My tinnitus rings loudly in my ears. My head aches. I observe the discomfort and let my mind move on. It doesn’t alleviate my pain to do so, it just prevents me from making my pain my whole world, for a little while, sometimes. My results vary.

I breathe, exhale, and relax. I sit quietly wondering what the future may hold, and where this path leads. I consider and reconsider what I really want in life, and contemplate whether the path ahead of me leads to that outcome at all… There are things I’d like to change. There are things I regret saying or doing (and not saying or not doing). It’s a very human journey.

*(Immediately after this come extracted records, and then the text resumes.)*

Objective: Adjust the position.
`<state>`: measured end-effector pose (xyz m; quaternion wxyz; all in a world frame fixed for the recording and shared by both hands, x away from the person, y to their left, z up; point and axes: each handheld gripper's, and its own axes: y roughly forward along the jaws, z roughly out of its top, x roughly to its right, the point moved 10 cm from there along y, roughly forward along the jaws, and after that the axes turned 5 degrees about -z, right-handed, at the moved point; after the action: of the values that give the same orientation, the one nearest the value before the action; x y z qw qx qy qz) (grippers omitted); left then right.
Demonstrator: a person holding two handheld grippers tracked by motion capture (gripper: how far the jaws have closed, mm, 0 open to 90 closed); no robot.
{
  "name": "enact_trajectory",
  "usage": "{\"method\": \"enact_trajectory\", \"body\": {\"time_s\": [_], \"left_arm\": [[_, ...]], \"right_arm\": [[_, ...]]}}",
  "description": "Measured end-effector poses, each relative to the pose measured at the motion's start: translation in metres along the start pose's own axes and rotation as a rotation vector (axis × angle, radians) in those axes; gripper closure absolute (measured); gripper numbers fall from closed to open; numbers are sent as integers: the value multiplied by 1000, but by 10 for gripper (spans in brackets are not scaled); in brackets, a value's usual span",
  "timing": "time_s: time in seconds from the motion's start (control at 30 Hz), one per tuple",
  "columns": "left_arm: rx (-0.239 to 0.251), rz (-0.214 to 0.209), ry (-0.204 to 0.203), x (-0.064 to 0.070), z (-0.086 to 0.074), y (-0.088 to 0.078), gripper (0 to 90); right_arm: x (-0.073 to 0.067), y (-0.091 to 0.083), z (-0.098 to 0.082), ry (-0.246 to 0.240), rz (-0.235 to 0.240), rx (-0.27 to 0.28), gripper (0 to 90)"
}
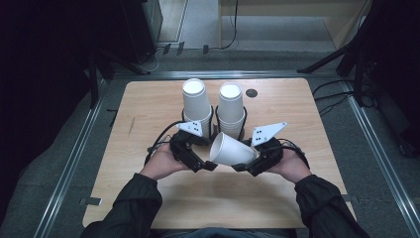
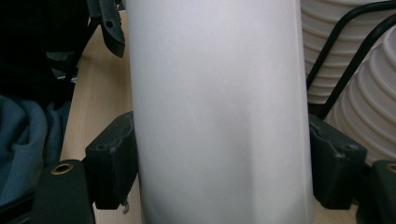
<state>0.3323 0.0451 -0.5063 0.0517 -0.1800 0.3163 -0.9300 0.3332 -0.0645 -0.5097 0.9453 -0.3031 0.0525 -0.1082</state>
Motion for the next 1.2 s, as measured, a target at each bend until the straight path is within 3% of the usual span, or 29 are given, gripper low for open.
{"method": "enact_trajectory", "body": {"time_s": [0.13,0.47,0.67,0.73,0.9,1.07,1.2], "left_arm": [[0,-11,-5,2,1,6,29],[60,-58,-29,9,8,11,29],[72,-71,-18,11,9,9,105],[70,-81,-30,11,9,8,126],[43,-68,-16,12,7,8,156],[35,-61,-22,10,5,5,161],[18,-28,-7,7,3,0,161]], "right_arm": [[-4,3,1,-7,16,3,220],[-13,12,3,-32,47,-9,221],[-14,13,2,-46,48,-9,224],[-14,13,3,-47,45,-6,225],[-14,15,1,-20,52,-24,211],[-12,14,2,35,46,-31,136],[-9,12,-2,50,36,-45,134]]}}
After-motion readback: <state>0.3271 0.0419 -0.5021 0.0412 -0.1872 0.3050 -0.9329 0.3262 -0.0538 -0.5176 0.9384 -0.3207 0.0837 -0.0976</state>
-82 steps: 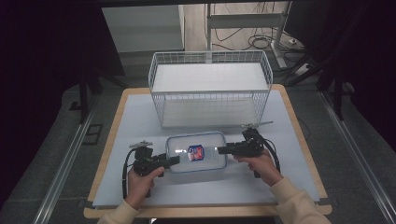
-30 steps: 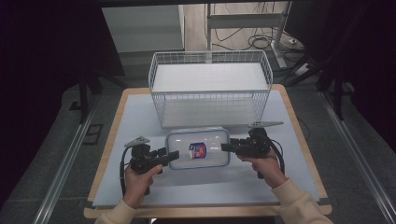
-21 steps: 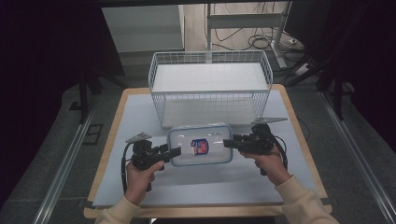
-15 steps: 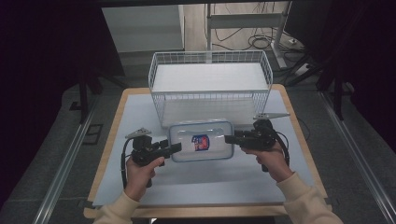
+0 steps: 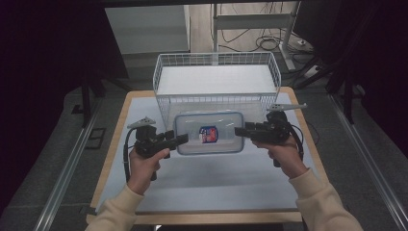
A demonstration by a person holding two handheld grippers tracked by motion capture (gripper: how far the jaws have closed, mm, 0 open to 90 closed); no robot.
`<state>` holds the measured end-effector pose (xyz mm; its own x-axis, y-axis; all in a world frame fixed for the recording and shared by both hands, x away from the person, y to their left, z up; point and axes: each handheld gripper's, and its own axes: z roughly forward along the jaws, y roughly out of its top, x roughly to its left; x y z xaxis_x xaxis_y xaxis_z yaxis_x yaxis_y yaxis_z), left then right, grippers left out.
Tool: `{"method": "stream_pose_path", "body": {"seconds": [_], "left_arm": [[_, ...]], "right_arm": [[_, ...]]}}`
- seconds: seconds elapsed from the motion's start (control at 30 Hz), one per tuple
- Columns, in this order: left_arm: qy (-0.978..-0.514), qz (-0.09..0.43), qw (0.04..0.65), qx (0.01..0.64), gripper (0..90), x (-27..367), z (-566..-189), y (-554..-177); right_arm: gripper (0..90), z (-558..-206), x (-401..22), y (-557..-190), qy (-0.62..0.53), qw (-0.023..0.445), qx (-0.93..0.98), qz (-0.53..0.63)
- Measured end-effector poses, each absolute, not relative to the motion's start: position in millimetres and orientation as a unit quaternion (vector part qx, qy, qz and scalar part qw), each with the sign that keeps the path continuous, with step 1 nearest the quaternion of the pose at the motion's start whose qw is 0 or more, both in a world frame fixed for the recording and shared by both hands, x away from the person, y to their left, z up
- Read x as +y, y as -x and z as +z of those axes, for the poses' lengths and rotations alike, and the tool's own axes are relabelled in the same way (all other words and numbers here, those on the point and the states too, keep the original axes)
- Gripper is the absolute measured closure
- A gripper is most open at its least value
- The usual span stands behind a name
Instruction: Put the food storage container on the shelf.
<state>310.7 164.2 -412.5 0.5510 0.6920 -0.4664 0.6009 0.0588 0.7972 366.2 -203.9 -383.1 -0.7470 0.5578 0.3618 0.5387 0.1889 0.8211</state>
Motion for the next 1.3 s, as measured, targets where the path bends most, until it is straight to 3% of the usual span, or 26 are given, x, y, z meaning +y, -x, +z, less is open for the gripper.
{"method": "stream_pose_path", "body": {"seconds": [0.93,1.3], "left_arm": [[-0.698,0.044,0.564,0.44,41.6,143,-341,-369],[-0.698,0.026,0.567,0.436,41.9,140,-322,-417]], "right_arm": [[52.6,-315,-229,-399,-0.366,0.041,0.754,0.544],[52.6,-293,-234,-434,-0.384,0.043,0.748,0.54]]}}
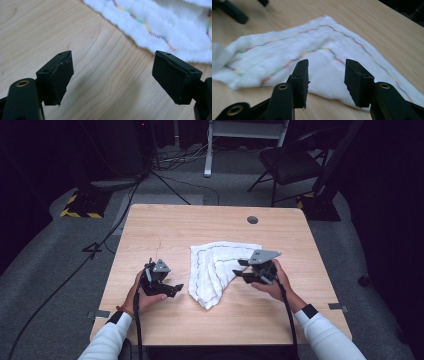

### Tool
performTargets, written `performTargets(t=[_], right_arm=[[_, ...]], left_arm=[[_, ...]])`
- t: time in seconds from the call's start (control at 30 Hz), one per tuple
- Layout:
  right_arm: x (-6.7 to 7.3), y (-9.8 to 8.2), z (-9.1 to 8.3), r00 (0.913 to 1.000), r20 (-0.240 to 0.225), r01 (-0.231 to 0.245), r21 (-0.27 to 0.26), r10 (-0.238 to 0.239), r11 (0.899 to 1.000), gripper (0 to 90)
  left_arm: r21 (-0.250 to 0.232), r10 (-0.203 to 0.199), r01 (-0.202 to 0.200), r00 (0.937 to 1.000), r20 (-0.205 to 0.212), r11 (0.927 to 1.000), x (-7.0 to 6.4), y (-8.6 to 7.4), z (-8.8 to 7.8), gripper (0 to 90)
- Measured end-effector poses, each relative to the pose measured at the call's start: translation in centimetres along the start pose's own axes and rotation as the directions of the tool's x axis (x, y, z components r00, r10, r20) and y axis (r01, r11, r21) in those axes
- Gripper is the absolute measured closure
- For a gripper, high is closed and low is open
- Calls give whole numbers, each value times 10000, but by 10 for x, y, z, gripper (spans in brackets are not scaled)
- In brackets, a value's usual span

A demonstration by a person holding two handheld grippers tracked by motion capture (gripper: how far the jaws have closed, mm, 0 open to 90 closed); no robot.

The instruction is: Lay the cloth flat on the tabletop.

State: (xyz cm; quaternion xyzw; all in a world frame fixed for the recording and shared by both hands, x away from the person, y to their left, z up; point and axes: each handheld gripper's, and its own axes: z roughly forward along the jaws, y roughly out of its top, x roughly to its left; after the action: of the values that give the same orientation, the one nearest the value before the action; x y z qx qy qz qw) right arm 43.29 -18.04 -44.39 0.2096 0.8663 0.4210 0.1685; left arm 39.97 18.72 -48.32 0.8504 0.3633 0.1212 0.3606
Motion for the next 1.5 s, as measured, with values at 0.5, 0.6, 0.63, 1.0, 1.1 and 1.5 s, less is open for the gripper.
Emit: performTargets(t=[0.5, 0.6, 0.63, 1.0, 1.1, 1.5], right_arm=[[-74, -15, 13, 9651, 2162, -1655, 675, 1475, 9839, 538], [-91, -20, 18, 9449, 2603, -2238, 703, 1987, 9721, 538], [-97, -22, 19, 9377, 2698, -2456, 684, 2190, 9670, 538], [-129, -38, 38, 8828, 3379, -3834, 1172, 3262, 9161, 476], [-128, -40, 43, 8795, 3337, -3993, 1290, 3394, 9077, 456], [-124, -38, 51, 8971, 2632, -3997, 1416, 3548, 9056, 771]], left_arm=[[-211, -43, 22, 9951, -989, 9998, 22, 60, 42, 248], [-257, -518, 493, 9928, -1077, 9985, 30, 69, 54, 256], [-172, -534, 518, 9926, -1094, 9985, 33, 72, 58, 255], [112, -1089, 1117, 9836, -1441, 9937, 51, 89, 95, 247], [312, -1117, 1178, 9815, -1553, 9925, 53, 89, 102, 243], [417, -616, 649, 9953, -751, 9970, 53, 92, 101, 454]])
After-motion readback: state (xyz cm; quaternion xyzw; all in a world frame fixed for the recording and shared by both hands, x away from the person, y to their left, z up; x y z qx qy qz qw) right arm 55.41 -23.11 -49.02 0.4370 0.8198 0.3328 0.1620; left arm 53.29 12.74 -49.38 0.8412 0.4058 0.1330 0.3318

… I think quietly about my Traveling Partner on this journey…

My partner pings me, frustrated, tired, and hurting. He can’t sleep and struggles to find any way to be comfortable after surgery. He’s pretty hard to live with right now (understandable), and has insisted that both the Anxious Adventurer and I leave so he can rest. We reluctantly do. What else can we do?

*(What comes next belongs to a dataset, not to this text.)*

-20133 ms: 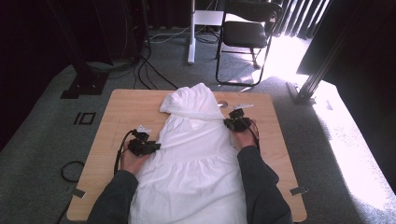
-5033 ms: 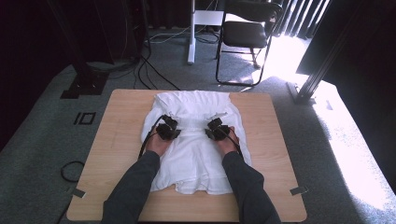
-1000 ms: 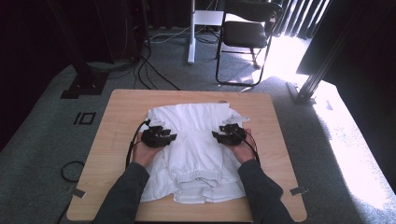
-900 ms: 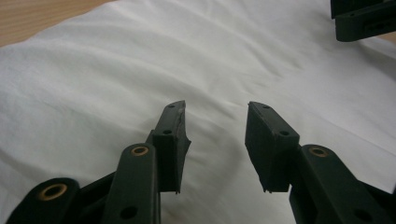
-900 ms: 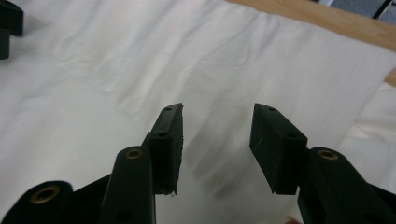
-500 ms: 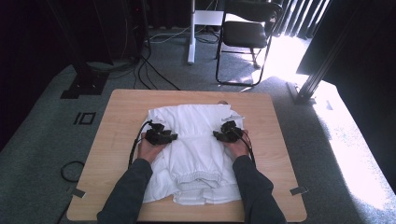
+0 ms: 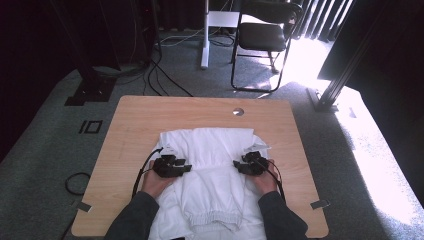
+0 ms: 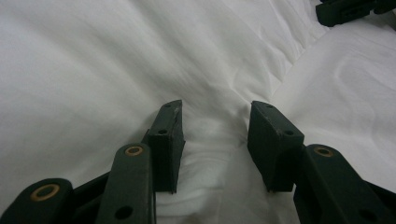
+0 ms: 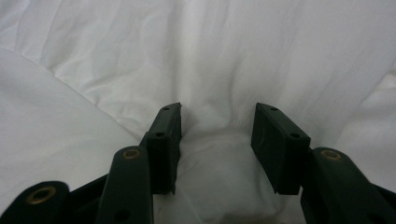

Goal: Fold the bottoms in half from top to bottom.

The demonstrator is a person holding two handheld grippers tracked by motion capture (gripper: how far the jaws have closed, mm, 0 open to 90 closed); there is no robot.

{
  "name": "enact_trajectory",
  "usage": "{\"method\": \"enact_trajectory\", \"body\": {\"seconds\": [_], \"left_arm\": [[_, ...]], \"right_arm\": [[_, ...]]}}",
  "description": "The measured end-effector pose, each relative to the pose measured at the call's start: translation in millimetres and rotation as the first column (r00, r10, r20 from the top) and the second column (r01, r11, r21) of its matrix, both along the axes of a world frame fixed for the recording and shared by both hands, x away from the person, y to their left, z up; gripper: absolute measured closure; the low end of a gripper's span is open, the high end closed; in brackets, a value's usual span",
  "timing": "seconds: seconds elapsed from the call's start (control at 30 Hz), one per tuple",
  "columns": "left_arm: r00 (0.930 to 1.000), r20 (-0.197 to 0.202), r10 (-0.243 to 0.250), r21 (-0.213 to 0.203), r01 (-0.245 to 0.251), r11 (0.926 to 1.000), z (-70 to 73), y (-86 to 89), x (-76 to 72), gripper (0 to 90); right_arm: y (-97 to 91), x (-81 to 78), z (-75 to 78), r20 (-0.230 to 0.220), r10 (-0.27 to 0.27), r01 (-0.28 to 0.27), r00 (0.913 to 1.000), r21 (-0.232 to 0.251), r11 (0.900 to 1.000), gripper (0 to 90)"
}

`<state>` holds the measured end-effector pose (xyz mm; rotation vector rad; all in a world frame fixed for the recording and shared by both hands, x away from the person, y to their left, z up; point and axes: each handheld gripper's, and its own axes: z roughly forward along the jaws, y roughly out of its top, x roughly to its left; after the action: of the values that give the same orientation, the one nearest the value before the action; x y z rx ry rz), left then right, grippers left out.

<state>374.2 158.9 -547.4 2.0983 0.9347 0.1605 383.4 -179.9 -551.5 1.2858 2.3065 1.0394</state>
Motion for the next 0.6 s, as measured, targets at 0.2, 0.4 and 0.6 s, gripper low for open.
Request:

… Fucking hell, caregiving is hard

I sit quietly, recalling my Traveling Partner before his injury, before his pain became unmanageable. I think about him – and us – in the “beginning”. I wonder how to go about restoring that beautiful vibe, and wonder if it will slowly return because it’s who we are and how we love, or if life has changed us “too much” over time and circumstances? I remind myself, too, that my mood and thinking are colored by recent events and present fatigue and stress. I breathe and let go.

I make room for gratitude, and think about things that have gone well. Doing this is often enough to lift me out of a funk, maybe it will today?

…In any case, I definitely need to begin again.

I’m sitting alone on the side of a favorite local trail. I’m tired. I’ve been crying. My head aches, and I am in a pretty grim place, emotionally. I’m also grateful to be here, now, rather than having this moment as the woman I was 11 years ago. Yes, it’s fucking hard. Yes, I’m pretty g’damned unhappy right now, but… I can also recognize that this is simply a moment. It will pass. The future is unwritten. The trail ahead isn’t always within view.

I breathe, exhale, and relax. I rather stupidly try to will my tinnitus to quiet down. No surprise that doesn’t work.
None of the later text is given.